Politics

Supreme Court Transgender Bathroom Case

A police officer walks in front of the United States Supreme Court Building in Washington, D.C., May 13, 2021. (Andrew Kelly/Reuters)

The Supreme Court on Monday declined to take up a case over a Virginia school board’s policy on transgender bathroom use, leaving in place a lower court’s ruling that the school unconstitutionally discriminated against a biologically female student who was denied access to the boy’s bathroom.

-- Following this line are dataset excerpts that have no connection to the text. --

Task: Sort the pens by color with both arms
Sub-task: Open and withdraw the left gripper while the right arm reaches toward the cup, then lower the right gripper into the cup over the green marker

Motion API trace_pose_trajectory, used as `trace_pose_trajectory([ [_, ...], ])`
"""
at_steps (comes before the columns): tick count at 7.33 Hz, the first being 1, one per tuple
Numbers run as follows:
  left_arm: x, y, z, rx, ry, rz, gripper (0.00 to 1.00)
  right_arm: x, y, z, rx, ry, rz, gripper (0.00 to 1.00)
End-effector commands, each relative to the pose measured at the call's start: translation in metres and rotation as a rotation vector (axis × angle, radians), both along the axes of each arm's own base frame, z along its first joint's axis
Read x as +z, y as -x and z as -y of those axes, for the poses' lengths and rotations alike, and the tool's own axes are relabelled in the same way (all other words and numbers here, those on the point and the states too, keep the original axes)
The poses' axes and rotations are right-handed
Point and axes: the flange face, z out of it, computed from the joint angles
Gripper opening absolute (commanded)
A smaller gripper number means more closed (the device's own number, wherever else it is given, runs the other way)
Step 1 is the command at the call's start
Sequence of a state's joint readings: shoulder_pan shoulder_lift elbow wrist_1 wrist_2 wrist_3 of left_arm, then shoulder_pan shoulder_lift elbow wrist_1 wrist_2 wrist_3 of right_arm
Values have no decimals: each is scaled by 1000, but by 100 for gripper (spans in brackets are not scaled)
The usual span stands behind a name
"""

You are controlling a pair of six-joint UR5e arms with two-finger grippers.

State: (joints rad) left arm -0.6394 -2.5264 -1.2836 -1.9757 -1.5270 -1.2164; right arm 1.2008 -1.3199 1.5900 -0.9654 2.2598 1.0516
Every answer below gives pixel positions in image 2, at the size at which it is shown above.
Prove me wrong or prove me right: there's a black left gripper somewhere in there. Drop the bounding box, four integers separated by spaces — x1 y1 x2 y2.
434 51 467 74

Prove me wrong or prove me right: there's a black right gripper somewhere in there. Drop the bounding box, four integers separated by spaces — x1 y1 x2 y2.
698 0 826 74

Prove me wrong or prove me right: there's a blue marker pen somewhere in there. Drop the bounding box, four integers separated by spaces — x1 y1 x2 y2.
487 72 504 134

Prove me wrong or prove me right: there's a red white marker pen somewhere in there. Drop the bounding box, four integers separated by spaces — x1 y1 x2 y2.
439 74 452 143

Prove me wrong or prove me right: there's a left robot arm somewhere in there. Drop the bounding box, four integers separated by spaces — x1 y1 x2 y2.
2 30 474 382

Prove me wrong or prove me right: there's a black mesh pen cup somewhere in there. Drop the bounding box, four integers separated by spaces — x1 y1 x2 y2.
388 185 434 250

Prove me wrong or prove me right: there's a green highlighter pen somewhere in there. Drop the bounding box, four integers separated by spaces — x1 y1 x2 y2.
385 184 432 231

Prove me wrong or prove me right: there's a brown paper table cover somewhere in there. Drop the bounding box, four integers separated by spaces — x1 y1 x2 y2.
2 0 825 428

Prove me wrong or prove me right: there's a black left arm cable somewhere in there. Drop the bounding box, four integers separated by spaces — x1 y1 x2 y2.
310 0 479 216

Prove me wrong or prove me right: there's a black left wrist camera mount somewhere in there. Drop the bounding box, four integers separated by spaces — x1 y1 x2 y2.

The justices chose not to hear the Gloucester County School Board’s appeal of a 2020 ruling by the 4th U.S. Circuit Court of Appeals that said transgender student Gavin Grimm is protected under Title IX, the federal law that bars sex discrimination in education, as well as the U.S. Constitution’s requirement that people be treated equally under the law.

The 4th Circuit ruling does not set a national legal precedent.

The Court’s decision marks a victory for Grimm, who first sued the school board in 2015 after being prohibited from using the boys’ restrooms. In 2016, the high court took up the case but ultimately did not issue a ruling and sent it back to lower courts.

“We won,” Grimm wrote in a tweet on Monday. “I have nothing more to say but thank you, thank you, thank you. Honored to have been part of this victory.”

The court order said that Justices Clarence Thomas and Samuel Alito would have taken up the case.